## GOAL OF THE EXERCISE
The expected output is the complete data, reproduced exactly.

## SUPPLIED DATA
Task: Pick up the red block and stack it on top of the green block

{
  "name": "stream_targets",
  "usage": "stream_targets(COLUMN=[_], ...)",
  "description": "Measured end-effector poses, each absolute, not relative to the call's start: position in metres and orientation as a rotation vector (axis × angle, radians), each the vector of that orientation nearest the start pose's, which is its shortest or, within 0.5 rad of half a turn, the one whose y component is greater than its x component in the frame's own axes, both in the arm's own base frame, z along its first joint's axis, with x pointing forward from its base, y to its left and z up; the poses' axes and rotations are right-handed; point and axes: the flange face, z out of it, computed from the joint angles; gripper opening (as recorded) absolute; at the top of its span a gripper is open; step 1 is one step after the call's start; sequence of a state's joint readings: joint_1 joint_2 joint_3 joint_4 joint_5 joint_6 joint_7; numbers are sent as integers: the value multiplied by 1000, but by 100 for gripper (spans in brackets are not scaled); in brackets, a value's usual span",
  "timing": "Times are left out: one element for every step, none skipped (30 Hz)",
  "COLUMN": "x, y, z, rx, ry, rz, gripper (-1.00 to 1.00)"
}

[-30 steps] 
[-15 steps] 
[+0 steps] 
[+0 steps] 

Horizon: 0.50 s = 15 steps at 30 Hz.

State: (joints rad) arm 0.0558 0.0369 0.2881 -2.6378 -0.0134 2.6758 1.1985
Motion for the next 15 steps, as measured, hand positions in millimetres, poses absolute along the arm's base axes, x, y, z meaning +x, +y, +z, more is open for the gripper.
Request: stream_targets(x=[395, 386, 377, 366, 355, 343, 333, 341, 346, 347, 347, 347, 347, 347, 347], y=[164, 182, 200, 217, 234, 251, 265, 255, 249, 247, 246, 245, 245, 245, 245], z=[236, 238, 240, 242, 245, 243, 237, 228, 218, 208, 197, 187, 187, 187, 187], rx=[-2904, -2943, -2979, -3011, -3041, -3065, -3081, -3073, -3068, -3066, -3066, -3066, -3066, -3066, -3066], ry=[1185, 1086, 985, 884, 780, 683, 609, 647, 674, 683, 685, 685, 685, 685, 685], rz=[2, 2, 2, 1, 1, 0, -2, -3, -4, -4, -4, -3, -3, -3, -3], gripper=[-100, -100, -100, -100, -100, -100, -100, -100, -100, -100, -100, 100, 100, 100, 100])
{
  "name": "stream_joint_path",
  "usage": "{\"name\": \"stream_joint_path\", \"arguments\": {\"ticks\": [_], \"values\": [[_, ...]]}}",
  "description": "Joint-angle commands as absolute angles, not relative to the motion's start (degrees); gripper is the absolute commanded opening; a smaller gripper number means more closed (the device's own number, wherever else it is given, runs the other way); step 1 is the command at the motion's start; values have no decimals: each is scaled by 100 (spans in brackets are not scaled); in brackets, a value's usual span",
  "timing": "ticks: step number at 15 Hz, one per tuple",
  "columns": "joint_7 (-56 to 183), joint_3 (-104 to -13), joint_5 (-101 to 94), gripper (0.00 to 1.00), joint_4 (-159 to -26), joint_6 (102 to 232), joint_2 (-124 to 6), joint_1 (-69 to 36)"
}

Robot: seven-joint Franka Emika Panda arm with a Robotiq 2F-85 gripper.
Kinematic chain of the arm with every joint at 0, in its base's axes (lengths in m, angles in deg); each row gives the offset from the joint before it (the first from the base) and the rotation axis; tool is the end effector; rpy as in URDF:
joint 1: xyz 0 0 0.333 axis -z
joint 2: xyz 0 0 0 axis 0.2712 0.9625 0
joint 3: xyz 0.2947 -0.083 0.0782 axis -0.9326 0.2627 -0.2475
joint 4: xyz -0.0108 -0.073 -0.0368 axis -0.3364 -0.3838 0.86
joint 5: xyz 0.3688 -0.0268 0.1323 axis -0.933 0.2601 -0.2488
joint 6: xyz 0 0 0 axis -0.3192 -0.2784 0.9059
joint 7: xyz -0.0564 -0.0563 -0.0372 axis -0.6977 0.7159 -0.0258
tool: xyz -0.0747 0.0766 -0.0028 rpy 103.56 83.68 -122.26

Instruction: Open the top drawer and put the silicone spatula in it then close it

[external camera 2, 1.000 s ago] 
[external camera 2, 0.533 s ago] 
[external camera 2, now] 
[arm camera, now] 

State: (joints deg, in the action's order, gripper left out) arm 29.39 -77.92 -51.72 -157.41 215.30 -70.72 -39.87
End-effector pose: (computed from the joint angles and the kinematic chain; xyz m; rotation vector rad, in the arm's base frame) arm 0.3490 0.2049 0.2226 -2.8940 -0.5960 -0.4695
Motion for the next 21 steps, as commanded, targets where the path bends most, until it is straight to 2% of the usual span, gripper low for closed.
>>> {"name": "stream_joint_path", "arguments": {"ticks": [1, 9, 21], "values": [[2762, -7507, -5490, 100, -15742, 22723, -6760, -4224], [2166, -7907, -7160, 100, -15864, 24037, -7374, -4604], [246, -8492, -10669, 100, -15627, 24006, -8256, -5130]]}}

## COMPLETED EXERCISE
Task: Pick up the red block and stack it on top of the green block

{
  "name": "stream_targets",
  "usage": "stream_targets(COLUMN=[_], ...)",
  "description": "Measured end-effector poses, each absolute, not relative to the call's start: position in metres and orientation as a rotation vector (axis × angle, radians), each the vector of that orientation nearest the start pose's, which is its shortest or, within 0.5 rad of half a turn, the one whose y component is greater than its x component in the frame's own axes, both in the arm's own base frame, z along its first joint's axis, with x pointing forward from its base, y to its left and z up; the poses' axes and rotations are right-handed; point and axes: the flange face, z out of it, computed from the joint angles; gripper opening (as recorded) absolute; at the top of its span a gripper is open; step 1 is one step after the call's start; sequence of a state's joint readings: joint_1 joint_2 joint_3 joint_4 joint_5 joint_6 joint_7; numbers are sent as integers: the value multiplied by 1000, but by 100 for gripper (spans in brackets are not scaled); in brackets, a value's usual span",
  "timing": "Times are left out: one element for every step, none skipped (30 Hz)",
  "COLUMN": "x, y, z, rx, ry, rz, gripper (-1.00 to 1.00)"
}

[-30 steps] 
[-15 steps] 
[+0 steps] 
[+0 steps] 

Horizon: 0.50 s = 15 steps at 30 Hz.

State: (joints rad) arm 0.0558 0.0369 0.2881 -2.6378 -0.0134 2.6758 1.1985
Motion for the next 15 steps, as measured, hand positions in millimetres, poses absolute along the arm's base axes, x, y, z meaning +x, +y, +z, more is open for the gripper.
Request: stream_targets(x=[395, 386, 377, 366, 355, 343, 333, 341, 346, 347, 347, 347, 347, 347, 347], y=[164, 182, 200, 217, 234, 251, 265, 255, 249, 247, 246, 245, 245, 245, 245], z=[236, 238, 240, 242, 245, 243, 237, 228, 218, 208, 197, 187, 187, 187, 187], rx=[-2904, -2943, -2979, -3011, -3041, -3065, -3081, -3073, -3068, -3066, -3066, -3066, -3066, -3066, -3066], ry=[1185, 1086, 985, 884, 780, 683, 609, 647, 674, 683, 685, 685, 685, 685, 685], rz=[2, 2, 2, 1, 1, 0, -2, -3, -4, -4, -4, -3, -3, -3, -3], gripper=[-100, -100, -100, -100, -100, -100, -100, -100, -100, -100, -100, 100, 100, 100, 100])
{
  "name": "stream_joint_path",
  "usage": "{\"name\": \"stream_joint_path\", \"arguments\": {\"ticks\": [_], \"values\": [[_, ...]]}}",
  "description": "Joint-angle commands as absolute angles, not relative to the motion's start (degrees); gripper is the absolute commanded opening; a smaller gripper number means more closed (the device's own number, wherever else it is given, runs the other way); step 1 is the command at the motion's start; values have no decimals: each is scaled by 100 (spans in brackets are not scaled); in brackets, a value's usual span",
  "timing": "ticks: step number at 15 Hz, one per tuple",
  "columns": "joint_7 (-56 to 183), joint_3 (-104 to -13), joint_5 (-101 to 94), gripper (0.00 to 1.00), joint_4 (-159 to -26), joint_6 (102 to 232), joint_2 (-124 to 6), joint_1 (-69 to 36)"
}

Robot: seven-joint Franka Emika Panda arm with a Robotiq 2F-85 gripper.
Kinematic chain of the arm with every joint at 0, in its base's axes (lengths in m, angles in deg); each row gives the offset from the joint before it (the first from the base) and the rotation axis; tool is the end effector; rpy as in URDF:
joint 1: xyz 0 0 0.333 axis -z
joint 2: xyz 0 0 0 axis 0.2712 0.9625 0
joint 3: xyz 0.2947 -0.083 0.0782 axis -0.9326 0.2627 -0.2475
joint 4: xyz -0.0108 -0.073 -0.0368 axis -0.3364 -0.3838 0.86
joint 5: xyz 0.3688 -0.0268 0.1323 axis -0.933 0.2601 -0.2488
joint 6: xyz 0 0 0 axis -0.3192 -0.2784 0.9059
joint 7: xyz -0.0564 -0.0563 -0.0372 axis -0.6977 0.7159 -0.0258
tool: xyz -0.0747 0.0766 -0.0028 rpy 103.56 83.68 -122.26

Instruction: Open the top drawer and put the silicone spatula in it then close it

[external camera 2, 1.000 s ago] 
[external camera 2, 0.533 s ago] 
[external camera 2, now] 
[arm camera, now] 

State: (joints deg, in the action's order, gripper left out) arm 29.39 -77.92 -51.72 -157.41 215.30 -70.72 -39.87
End-effector pose: (computed from the joint angles and the kinematic chain; xyz m; rotation vector rad, in the arm's base frame) arm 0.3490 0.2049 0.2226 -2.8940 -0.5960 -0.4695
Motion for the next 21 steps, as commanded, targets where the path bends most, until it is straight to 2% of the usual span, gripper low for closed.
>>> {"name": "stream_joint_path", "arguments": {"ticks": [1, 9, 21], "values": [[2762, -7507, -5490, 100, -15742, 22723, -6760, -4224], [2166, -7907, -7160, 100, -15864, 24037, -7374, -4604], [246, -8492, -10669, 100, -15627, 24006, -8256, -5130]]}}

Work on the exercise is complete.